PROBLEM: Please copy the lines below exactly, from the first one through the line showing "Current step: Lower".

§

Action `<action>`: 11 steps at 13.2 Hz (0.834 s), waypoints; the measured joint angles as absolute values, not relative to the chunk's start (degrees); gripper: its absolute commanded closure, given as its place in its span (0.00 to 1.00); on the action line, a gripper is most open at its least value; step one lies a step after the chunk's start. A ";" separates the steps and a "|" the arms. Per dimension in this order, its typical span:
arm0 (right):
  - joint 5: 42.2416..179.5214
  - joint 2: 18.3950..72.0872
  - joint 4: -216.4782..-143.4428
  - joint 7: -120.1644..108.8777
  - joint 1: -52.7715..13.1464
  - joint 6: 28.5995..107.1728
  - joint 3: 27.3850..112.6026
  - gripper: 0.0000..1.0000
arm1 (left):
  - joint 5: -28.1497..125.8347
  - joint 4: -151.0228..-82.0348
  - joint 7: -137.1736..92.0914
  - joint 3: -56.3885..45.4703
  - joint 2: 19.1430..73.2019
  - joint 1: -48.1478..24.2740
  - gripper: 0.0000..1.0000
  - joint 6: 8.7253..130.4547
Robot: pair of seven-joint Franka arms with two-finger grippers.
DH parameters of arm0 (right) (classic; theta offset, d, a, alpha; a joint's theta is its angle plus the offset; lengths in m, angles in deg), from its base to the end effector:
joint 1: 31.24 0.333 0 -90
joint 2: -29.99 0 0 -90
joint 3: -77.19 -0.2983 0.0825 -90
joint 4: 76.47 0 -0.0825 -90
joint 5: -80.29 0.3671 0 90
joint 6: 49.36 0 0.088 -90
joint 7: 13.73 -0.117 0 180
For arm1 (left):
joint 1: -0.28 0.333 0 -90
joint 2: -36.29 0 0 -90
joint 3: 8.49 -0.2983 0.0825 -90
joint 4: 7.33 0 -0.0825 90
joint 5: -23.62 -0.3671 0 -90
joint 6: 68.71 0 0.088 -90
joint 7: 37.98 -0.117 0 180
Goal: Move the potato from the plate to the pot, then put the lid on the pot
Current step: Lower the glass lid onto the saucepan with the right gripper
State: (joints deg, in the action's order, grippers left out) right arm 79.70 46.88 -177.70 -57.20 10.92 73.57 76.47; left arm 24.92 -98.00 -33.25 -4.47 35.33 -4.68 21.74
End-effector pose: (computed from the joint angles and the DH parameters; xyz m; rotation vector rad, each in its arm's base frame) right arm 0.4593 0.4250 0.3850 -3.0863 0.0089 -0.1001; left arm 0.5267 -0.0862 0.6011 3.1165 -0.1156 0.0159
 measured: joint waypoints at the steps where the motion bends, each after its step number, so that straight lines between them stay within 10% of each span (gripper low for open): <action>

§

RESULT:
Action `<action>`: 11 steps at 13.2 Hz (0.834 s), waypoints; the measured joint angles as absolute values, not relative to the chunk's start (degrees); gripper: its absolute commanded closure, given as its place in its span (0.00 to 1.00); on the action line, a gripper is most open at its least value; step one lies a step after the chunk's start. A ";" separates the steps and a "|" the arms. Per dimension in this order, its typical span:
arm0 (right):
  - joint 5: 42.2416..179.5214
  - joint 2: 18.3950..72.0872
  - joint 4: -216.4782..-143.4428
  - joint 7: -120.1644..108.8777
  - joint 1: -52.7715..13.1464
  - joint 6: 28.5995..107.1728
  - joint 3: 27.3850..112.6026
  - gripper: 0.0000..1.0000
arm1 (left):
  - joint 5: -28.1497..125.8347
  - joint 4: -151.0228..-82.0348
  - joint 7: -137.1736..92.0914
  - joint 3: -56.3885..45.4703
  - joint 2: 19.1430..73.2019
  - joint 1: -48.1478..24.2740
  - gripper: 0.0000..1.0000
  - joint 6: 8.7253..130.4547
Robot: pair of seven-joint Franka arms with two-finger grippers.
DH parameters of arm0 (right) (classic; theta offset, d, a, alpha; a joint's theta is its angle plus the offset; lengths in m, angles in deg), from its base to the end effector:
joint 1: 31.24 0.333 0 -90
joint 2: -29.99 0 0 -90
joint 3: -77.19 -0.2983 0.0825 -90
joint 4: 76.47 0 -0.0825 -90
joint 5: -80.29 0.3671 0 90
joint 6: 49.36 0 0.088 -90
joint 7: 13.73 -0.117 0 180
For arm1 (left):
joint 1: -0.28 0.333 0 -90
joint 2: -36.29 0 0 -90
joint 3: 8.49 -0.2983 0.0825 -90
joint 4: 7.33 0 -0.0825 90
joint 5: -23.62 -0.3671 0 -90
joint 6: 68.71 0 0.088 -90
joint 7: 37.98 -0.117 0 180
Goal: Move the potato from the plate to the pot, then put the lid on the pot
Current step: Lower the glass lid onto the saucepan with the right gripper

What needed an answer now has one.